━━━━━ Input material ━━━━━

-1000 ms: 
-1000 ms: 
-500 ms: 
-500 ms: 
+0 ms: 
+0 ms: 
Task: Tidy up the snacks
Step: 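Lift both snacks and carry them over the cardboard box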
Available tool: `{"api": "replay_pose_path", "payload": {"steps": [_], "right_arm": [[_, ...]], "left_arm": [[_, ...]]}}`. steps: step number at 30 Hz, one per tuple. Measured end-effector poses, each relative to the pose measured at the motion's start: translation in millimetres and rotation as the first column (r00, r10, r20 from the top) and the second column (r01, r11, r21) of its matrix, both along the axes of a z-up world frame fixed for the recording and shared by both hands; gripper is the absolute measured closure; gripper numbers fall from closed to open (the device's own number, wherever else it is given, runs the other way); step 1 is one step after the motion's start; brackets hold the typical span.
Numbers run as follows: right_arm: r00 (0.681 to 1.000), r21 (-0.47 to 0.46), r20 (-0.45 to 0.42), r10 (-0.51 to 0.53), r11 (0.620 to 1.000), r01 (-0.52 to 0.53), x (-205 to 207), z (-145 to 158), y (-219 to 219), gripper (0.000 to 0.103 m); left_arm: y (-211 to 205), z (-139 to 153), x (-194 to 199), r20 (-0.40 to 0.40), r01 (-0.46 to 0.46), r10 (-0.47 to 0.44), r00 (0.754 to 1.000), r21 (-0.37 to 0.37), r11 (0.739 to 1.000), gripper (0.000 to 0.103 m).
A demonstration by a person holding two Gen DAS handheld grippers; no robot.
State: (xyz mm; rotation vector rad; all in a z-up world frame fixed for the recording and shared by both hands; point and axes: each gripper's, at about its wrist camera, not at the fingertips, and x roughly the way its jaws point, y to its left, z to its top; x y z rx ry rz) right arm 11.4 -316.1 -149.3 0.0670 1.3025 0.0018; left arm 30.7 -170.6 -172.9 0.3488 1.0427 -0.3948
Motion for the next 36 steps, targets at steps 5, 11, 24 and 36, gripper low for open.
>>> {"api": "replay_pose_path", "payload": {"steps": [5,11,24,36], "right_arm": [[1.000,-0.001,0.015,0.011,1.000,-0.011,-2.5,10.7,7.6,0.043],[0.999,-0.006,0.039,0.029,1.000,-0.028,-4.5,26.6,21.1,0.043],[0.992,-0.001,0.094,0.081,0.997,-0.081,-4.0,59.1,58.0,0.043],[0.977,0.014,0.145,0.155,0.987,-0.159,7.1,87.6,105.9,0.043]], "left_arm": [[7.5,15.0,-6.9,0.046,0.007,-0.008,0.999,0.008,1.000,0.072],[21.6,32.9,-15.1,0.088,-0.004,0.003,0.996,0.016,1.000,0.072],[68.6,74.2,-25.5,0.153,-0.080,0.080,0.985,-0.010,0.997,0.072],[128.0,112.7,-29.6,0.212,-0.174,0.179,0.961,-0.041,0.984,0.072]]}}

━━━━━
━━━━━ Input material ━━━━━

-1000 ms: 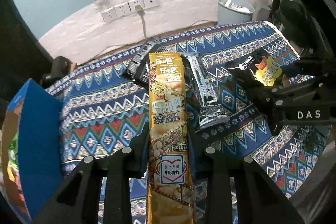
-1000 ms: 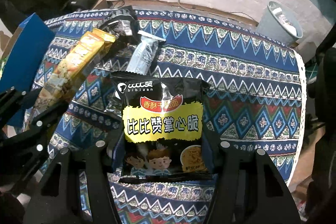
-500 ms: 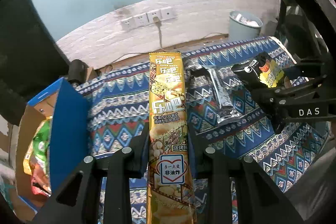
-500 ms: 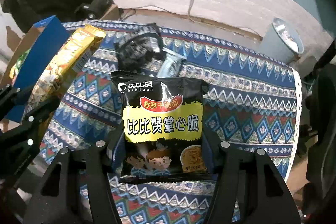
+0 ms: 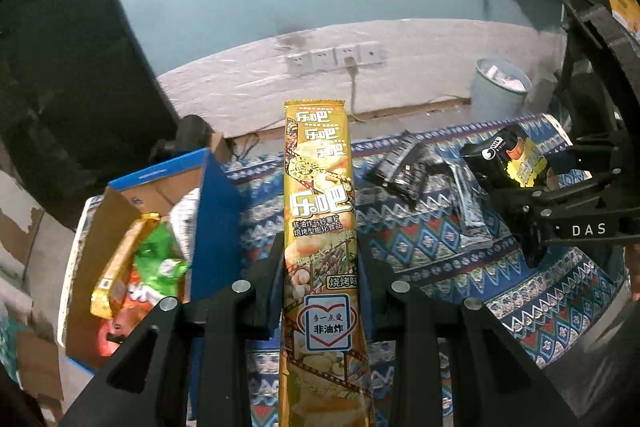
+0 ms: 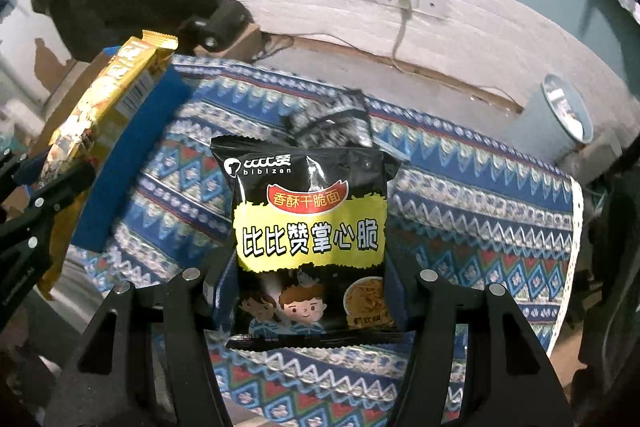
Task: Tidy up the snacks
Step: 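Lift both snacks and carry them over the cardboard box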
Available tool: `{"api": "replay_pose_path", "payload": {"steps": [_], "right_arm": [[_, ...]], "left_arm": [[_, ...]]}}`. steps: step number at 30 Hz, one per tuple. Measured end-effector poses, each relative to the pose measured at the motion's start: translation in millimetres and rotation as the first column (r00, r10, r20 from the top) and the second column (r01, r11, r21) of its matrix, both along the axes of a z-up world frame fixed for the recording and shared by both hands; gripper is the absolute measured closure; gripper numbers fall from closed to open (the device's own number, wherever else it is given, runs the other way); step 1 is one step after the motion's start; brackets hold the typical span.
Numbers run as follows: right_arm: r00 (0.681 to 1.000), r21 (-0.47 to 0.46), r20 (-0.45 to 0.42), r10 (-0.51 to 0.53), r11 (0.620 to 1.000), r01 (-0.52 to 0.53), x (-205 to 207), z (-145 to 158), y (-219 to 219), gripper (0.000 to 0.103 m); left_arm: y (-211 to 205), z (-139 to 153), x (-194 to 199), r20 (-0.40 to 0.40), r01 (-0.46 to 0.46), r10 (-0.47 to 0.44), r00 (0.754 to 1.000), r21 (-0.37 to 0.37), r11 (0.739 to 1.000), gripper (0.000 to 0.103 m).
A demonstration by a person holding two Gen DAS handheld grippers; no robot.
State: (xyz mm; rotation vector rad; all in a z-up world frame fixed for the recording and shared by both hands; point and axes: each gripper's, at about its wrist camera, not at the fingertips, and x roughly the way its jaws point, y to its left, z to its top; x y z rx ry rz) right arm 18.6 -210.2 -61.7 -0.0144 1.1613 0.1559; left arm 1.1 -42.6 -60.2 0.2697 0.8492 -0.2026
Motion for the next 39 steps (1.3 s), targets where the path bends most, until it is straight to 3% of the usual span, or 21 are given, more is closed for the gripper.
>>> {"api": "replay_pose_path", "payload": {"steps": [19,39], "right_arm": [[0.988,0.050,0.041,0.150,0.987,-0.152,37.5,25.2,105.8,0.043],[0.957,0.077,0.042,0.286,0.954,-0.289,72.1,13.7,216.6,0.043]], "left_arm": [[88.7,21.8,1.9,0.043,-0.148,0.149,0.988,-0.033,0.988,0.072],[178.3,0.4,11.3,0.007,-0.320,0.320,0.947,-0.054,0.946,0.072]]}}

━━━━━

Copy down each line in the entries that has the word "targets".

Motion for the next 36 steps, targets at steps 5, 11, 24 and 36, gripper low for open.
Motion for the next 39 steps (1.3 s), targets where the path bends most, until it is straight to 3% of the usual span, or 21 are given, more is closed for the gripper.

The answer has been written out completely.